Another area of execution edge is organizational speed. The ability to execute quickly correlates with the maturity of the organization’s agile practices. The question to ask is, “How quickly can I mobilize my people to move in a different direction?” A third aspect of execution is the good, old-fashioned art and science of getting stuff done. An initiative being “in progress” can mean many different things. Is it an idea? Is it an idea with a business case? Is there a clear implementation plan signed off on by the relevant stakeholders? Have all the steps been implemented to enable value to flow? This isn’t rocket science, but organizations that excel at executing have a vocabulary and cadence around how they talk about getting things done.
Sean Brown: You’ve talked a lot about the importance of being bold. Are there qualities that distinguish corporate leaders whose companies are particularly bold and resilient?

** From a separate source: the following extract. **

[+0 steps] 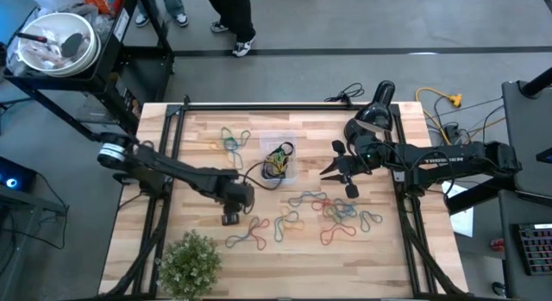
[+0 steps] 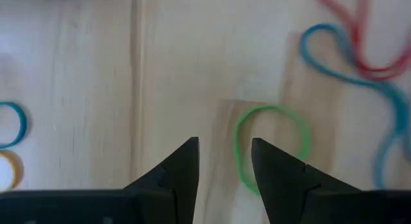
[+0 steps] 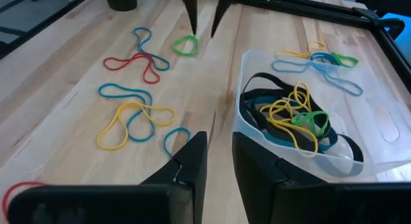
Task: Pick and place rubber bands into bin
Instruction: Put the green rubber band into the transparent bin, then put the blue rubber band into the transparent bin
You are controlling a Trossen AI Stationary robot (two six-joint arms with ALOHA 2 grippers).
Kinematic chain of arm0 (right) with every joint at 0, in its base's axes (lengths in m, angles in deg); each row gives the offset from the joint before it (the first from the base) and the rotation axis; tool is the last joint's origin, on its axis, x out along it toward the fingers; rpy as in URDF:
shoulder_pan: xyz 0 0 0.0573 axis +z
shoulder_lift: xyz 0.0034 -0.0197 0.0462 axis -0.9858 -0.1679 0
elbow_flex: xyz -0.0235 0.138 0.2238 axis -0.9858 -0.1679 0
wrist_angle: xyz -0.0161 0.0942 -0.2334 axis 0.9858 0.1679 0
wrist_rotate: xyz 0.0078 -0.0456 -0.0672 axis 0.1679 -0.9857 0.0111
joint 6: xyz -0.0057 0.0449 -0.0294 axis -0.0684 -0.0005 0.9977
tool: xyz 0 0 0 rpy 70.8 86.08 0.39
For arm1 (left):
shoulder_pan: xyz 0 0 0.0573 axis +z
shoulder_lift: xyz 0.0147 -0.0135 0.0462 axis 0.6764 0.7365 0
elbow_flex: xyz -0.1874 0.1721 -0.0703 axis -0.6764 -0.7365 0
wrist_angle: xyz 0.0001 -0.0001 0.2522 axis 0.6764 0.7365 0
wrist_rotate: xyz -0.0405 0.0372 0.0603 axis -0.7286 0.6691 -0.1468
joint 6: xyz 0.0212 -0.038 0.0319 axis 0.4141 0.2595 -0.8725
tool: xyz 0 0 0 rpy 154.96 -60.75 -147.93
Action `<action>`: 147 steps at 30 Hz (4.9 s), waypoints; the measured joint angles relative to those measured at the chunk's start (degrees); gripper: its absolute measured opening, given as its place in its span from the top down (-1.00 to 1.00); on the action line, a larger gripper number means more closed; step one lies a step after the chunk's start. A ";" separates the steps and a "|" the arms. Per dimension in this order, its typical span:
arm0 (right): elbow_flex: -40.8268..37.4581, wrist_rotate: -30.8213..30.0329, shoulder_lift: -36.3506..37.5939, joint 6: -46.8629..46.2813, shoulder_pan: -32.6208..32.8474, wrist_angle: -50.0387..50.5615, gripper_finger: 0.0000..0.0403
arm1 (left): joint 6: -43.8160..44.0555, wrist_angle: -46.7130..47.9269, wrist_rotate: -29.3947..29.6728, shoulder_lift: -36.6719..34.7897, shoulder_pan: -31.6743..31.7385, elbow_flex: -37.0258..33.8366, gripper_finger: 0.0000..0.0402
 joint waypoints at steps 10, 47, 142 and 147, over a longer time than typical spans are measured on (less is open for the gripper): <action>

Michael Birshan: Our colleagues’ book CEO Excellence is a great store of insight on this, but one quality I would highlight is curiosity. I think curiosity is crucial in periods of volatility because that’s the mindset that underpins the insights edge. The second is a propensity to “act and adjust” rather than “watch and wait.” That is often led from the top and is hugely important. “Let’s do something. If we need to pivot, we will pivot.” The top team’s effectiveness also plays a role. Organizations sometimes struggle not because they don’t know what to do but because they are arguing and lack trust in the management team.
Ishaan Seth: I would add speed, which Michael touched on around execution. Leaders who are ambidextrous, who are playing offense and defense, establish a higher metabolic rate for their organizations. They don’t want to see things done in months; it’s weeks or days. Another aspect is role modeling the behaviors we described, from being reliable on commitments and meetings to pushing and challenging on resource allocations to calling out overly consensus-driven behavior. Finally, the best leaders are open to insights from all parts of the organization and from the outside, opening the aperture on how and where they listen.